• _Activity_
Exact reproduction of all the data is required, with pictures excluded.
BEGIN Given information
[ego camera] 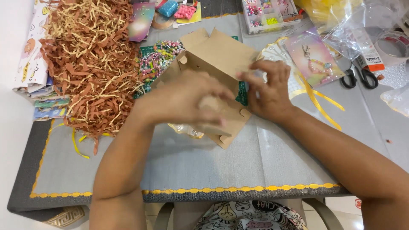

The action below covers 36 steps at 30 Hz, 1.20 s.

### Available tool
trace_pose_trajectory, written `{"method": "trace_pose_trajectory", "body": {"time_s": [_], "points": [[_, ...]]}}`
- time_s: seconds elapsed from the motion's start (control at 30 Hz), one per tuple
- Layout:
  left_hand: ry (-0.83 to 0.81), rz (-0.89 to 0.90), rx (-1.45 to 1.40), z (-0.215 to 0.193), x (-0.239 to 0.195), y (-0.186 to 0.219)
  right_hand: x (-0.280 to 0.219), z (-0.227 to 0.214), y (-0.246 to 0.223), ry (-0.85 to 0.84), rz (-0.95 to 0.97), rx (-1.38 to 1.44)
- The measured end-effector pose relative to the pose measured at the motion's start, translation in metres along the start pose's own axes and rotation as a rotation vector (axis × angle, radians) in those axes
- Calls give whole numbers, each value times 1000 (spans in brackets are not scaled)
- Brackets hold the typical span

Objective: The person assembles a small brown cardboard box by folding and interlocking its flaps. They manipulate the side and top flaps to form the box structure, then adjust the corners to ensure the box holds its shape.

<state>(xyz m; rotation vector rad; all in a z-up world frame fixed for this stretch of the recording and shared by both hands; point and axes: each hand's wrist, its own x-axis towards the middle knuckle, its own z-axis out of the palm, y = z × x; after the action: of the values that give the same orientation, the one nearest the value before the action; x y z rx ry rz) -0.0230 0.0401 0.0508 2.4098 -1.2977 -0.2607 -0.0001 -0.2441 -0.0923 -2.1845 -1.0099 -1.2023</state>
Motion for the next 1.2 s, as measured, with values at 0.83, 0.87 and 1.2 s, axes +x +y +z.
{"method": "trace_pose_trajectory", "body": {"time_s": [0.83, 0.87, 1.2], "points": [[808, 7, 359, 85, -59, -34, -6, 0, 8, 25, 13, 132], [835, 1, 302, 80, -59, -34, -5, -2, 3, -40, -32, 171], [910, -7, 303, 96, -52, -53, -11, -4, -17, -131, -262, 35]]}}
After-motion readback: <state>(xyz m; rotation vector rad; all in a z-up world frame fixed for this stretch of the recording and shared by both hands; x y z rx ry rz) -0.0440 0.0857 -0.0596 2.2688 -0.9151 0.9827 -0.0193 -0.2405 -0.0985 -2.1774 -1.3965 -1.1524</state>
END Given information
• _Task response_
[ego camera] 

The action below covers 36 steps at 30 Hz, 1.20 s.

### Available tool
trace_pose_trajectory, written `{"method": "trace_pose_trajectory", "body": {"time_s": [_], "points": [[_, ...]]}}`
- time_s: seconds elapsed from the motion's start (control at 30 Hz), one per tuple
- Layout:
  left_hand: ry (-0.83 to 0.81), rz (-0.89 to 0.90), rx (-1.45 to 1.40), z (-0.215 to 0.193), x (-0.239 to 0.195), y (-0.186 to 0.219)
  right_hand: x (-0.280 to 0.219), z (-0.227 to 0.214), y (-0.246 to 0.223), ry (-0.85 to 0.84), rz (-0.95 to 0.97), rx (-1.38 to 1.44)
- The measured end-effector pose relative to the pose measured at the motion's start, translation in metres along the start pose's own axes and rotation as a rotation vector (axis × angle, radians) in those axes
- Calls give whole numbers, each value times 1000 (spans in brackets are not scaled)
- Brackets hold the typical span

Objective: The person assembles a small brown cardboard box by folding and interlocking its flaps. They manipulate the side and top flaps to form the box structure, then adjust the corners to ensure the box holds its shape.

<state>(xyz m; rotation vector rad; all in a z-up world frame fixed for this stretch of the recording and shared by both hands; point and axes: each hand's wrist, its own x-axis towards the middle knuckle, its own z-axis out of the palm, y = z × x; after the action: of the values that give the same orientation, the one nearest the value before the action; x y z rx ry rz) -0.0230 0.0401 0.0508 2.4098 -1.2977 -0.2607 -0.0001 -0.2441 -0.0923 -2.1845 -1.0099 -1.2023</state>
Motion for the next 1.2 s, as measured, with values at 0.83, 0.87 and 1.2 s, axes +x +y +z.
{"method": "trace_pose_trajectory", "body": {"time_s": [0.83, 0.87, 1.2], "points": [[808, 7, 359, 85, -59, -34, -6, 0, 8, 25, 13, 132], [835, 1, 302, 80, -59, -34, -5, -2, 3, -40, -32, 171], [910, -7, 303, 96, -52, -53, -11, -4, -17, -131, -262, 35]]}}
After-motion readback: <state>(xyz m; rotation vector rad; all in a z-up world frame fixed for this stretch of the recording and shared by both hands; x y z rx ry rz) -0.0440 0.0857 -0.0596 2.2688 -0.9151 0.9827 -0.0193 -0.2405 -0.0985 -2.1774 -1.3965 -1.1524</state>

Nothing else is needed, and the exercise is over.